Investors may want to steer clear of oil sands developers and coal producers and buy royalty stocks and companies with assets outside Alberta.
That’s the advice of portfolio managers and analysts after energy stocks declined Wednesday following the surprise election victory by the New Democratic Party in Alberta.
An index of Canadian energy companies plunged the most in three months after the win by Rachel Notley’s NDP, which has pledged to boost corporate taxes, review the government’s royalty rates for energy producers and phase out coal power.
Canadian Oil Sands Ltd. is among the most exposed to a potential hike in royalties and stricter environmental policies, while electricity supplier TransAlta Corp. would suffer from the new government’s vow to shut coal plants sooner than planned, according to analysts at BMO Nesbitt Burns and RBC Dominion Securities.
“Oil sands to me is public enemy No. 1 in the new premier-elect’s mind,” said Eric Nuttall, a Toronto-based fund manager focused on energy at Sprott Asset Management LP. “The investment thesis in all of those stocks evaporated overnight.”
Calgary-based Canadian Oil Sands dropped 6.4 percent on Wednesday, the biggest decline in almost two months. Other oil sands operators also fell, including Cenovus Energy Inc., down 6 percent, and Meg Energy Corp., off 8.1 percent. TransAlta declined 3.8 percent, its biggest drop since November.

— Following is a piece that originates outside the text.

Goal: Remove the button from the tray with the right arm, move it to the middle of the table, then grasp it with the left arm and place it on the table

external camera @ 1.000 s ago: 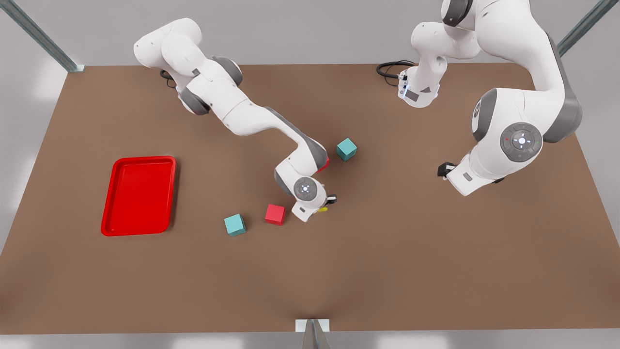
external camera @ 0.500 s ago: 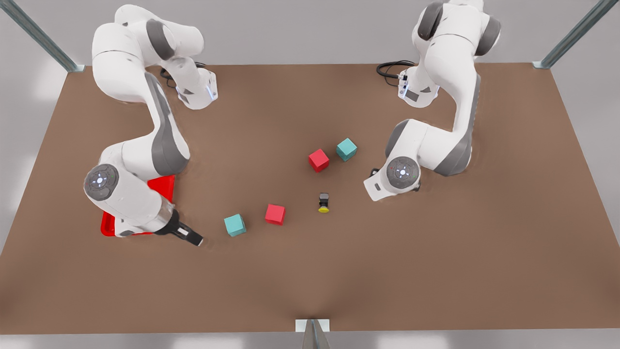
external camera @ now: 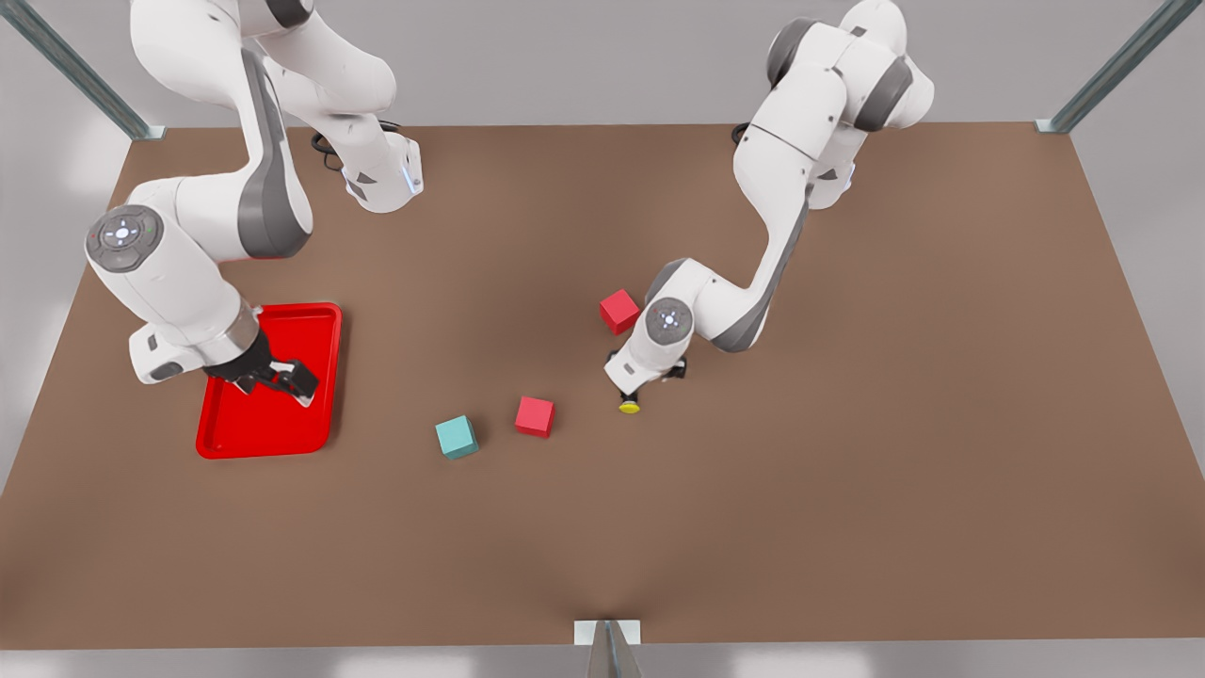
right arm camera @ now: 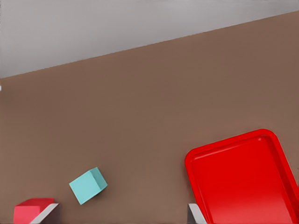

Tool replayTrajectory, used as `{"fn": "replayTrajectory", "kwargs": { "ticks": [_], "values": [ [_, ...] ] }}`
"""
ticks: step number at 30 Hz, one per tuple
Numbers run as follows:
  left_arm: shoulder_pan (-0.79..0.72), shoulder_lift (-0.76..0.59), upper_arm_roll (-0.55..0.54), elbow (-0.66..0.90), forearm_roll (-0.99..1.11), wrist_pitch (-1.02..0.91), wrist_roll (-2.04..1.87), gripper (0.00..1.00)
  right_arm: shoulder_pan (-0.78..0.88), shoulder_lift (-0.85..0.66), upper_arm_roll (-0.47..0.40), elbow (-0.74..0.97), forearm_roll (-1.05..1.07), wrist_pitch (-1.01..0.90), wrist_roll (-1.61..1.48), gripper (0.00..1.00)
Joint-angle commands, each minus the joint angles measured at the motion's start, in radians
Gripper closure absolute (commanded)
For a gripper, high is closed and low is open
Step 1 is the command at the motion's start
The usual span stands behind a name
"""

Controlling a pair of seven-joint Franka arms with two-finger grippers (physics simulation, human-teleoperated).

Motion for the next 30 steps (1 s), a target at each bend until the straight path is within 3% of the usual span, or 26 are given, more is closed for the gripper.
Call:
{"fn": "replayTrajectory", "kwargs": {
  "ticks": [1,4,23,24,27,30],
  "values": [
    [-0.005,0.013,0.0,-0.004,0.007,0.101,-0.294,0.0,0.002,0.004,0.0,0.007,-0.007,0.009,-0.25,0.0],
    [-0.011,0.048,0.0,-0.002,0.007,0.101,-0.192,0.0,0.005,0.064,0.002,0.036,0.003,0.006,-0.247,0.0],
    [-0.018,0.154,0.0,0.052,0.008,0.114,-0.13,0.0,0.015,0.065,0.003,0.036,-0.007,-0.003,-0.247,0.0],
    [-0.018,0.154,0.0,0.052,0.01,0.114,-0.127,0.04,0.015,0.065,0.003,0.036,-0.007,-0.003,-0.247,0.0],
    [-0.015,0.154,0.0,0.052,0.009,0.114,-0.122,0.31,0.015,0.065,0.003,0.036,-0.007,-0.003,-0.25,0.0],
    [-0.015,0.154,0.0,0.052,0.007,0.114,-0.118,0.43,0.015,0.065,0.003,0.036,-0.007,-0.003,-0.25,0.0]
  ]
}}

Next, favor producers and drillers that operate outside Alberta, analysts said. Nuttall bought shares Wednesday of Crescent Point Energy Corp., the largest producer in Saskatchewan. Crescent Point was little changed, compared with a 2.5 percent decline in the main energy index.
Crescent Point, Crew Energy Inc., Leucrotta Exploration Inc. and Raging River Exploration Inc. are among producers with less than 20 percent of their output in Alberta, Dundee Capital Markets analysts led by Brian Kristjansen wrote in a note. Computer Modelling Group Ltd., ShawCor Ltd. and Enerflex Ltd. are all oilfield services companies that generate most of their revenue outside Alberta, according to Michael Mazar at BMO.
Also, look at energy investment companies that generate revenue from producers drilling on their land, such as PrairieSky Royalty Ltd., according to Dundee. They’re the likely beneficiaries of moves by producers away from drilling on government-owned land as the industry prepares for higher levies from the province. PrairieSky was up 2.8 percent while Freehold Royalties Ltd., an investment company with some holdings exposed to a royalty hike, was down 2 percent.
Advice is split on owning stocks of companies that transport and process fuels in Alberta. Analysts at Raymond James Ltd. argue stocks like pipeline builder TransCanada Corp. aren’t directly exposed to reduced investment in the sector while RBC advises to sell pipeline and so-called midstream companies with operations in Alberta. TransCanada dipped 2.4 percent, the largest drop since January. Enbridge Inc. also fell.
Analysts are also conflicted about how much producers with oil refineries, such as Imperial Oil Ltd. and Suncor Energy Inc., could offset losses from potentially higher royalties by boosting processing of crude in Alberta, a move the pro-labor NDP had pledged to support. Suncor, Canada’s largest energy company, had its biggest decline in three months.
One of the best ways to prepare for the uncertainty of a political sea change in Alberta is to own a bit of everything, said Ryan Bushell, a fund manager at Leon Frazer & Associates in Toronto.
“All bets are off” on the energy sector as investors try to gauge exactly what policies Notley will enact, Bushell said. “We always try to be diversified as a rule.”
Failing all else, the best refuge to escape any further carnage for Canadian energy stocks is to hide in cash.
“I was 74 percent cash heading into yesterday’s vote,” Nuttall said. “I think we have a few more days of pain. There’s going to be capital exodus from American investors.”